Task brief:
Your answer must restate the listing below word for word and contain no images.

Source data:
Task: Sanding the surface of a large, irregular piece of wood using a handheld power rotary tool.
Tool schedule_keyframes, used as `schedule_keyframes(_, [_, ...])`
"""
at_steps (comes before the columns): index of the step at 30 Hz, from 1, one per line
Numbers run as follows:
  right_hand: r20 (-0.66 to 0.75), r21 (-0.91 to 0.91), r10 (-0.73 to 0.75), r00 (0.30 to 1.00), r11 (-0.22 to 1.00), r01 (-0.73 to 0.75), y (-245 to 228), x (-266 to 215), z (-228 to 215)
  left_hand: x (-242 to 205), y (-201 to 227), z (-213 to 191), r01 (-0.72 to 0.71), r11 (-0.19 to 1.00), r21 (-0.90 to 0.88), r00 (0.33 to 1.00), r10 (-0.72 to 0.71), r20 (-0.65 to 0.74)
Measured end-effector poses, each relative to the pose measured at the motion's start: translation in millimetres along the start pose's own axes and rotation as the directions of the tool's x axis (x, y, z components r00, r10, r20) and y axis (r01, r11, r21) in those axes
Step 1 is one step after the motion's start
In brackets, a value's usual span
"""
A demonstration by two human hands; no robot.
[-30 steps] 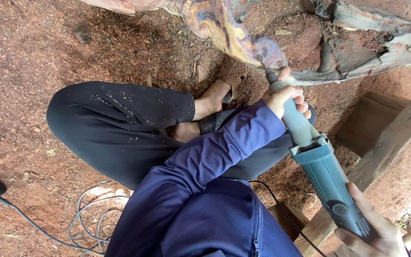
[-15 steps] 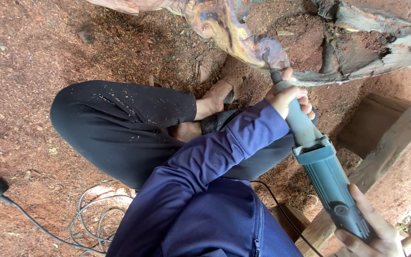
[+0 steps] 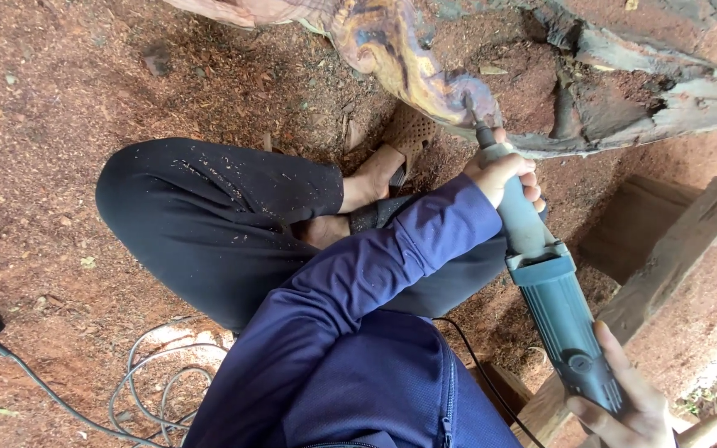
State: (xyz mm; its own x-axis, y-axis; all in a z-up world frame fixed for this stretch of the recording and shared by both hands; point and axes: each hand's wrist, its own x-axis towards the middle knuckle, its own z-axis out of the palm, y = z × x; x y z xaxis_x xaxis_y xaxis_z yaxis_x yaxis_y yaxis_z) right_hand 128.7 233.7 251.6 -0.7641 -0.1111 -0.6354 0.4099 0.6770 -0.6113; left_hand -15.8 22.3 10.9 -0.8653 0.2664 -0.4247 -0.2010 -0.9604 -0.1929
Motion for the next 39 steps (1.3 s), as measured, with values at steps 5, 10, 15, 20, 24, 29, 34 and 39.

Written solution:
Task: Sanding the surface of a large, irregular piece of wood using a handheld power rotary tool.
Tool schedule_keyframes, used as `schedule_keyframes(_, [_, ...])`
"""
at_steps (comes before the columns): index of the step at 30 Hz, from 1, one per line
Numbers run as follows:
  right_hand: r20 (-0.66 to 0.75), r21 (-0.91 to 0.91), r10 (-0.73 to 0.75), r00 (0.30 to 1.00), r11 (-0.22 to 1.00), r01 (-0.73 to 0.75), y (-245 to 228), x (-266 to 215), z (-228 to 215)
  left_hand: x (-242 to 205), y (-201 to 227), z (-213 to 191), r01 (-0.72 to 0.71), r11 (-0.19 to 1.00), r21 (-0.90 to 0.88), r00 (0.33 to 1.00), r10 (-0.72 to 0.71), r20 (-0.65 to 0.74)
Measured end-effector poses, each relative to the pose measured at the motion's start: translation in millimetres along the start pose's own axes and rotation as the directions of the tool's x axis (x, y, z components r00, r10, r20) and y axis (r01, r11, r21) in those axes
Step 1 is one step after the motion's start
In brackets, a value's usual span
"""
A demonstration by two human hands; no robot.
[-30 steps] 
[-15 steps] 
[+0 steps] 
State: (xyz mm; its own x-axis, y-axis; all in a z-up world frame fixed for this stretch of the recording and shared by both hands; point and axes: each hand's wrist, its own x-axis towards the middle knuckle, its own z-axis out of the palm, y = z × x; x y z xaxis_x xaxis_y xaxis_z yaxis_x yaxis_y yaxis_z) right_hand 128.7 233.7 251.6 -0.7641 -0.1111 -0.6354 0.4099 0.6770 -0.6113; left_hand -15.8 22.3 10.9 -0.8653 0.2664 -0.4247 -0.2010 -0.9604 -0.1929
Motion for the next 39 steps (1.3 s), as measured, with values at steps 5, 10, 15, 20, 24, 29, 34 and 39.

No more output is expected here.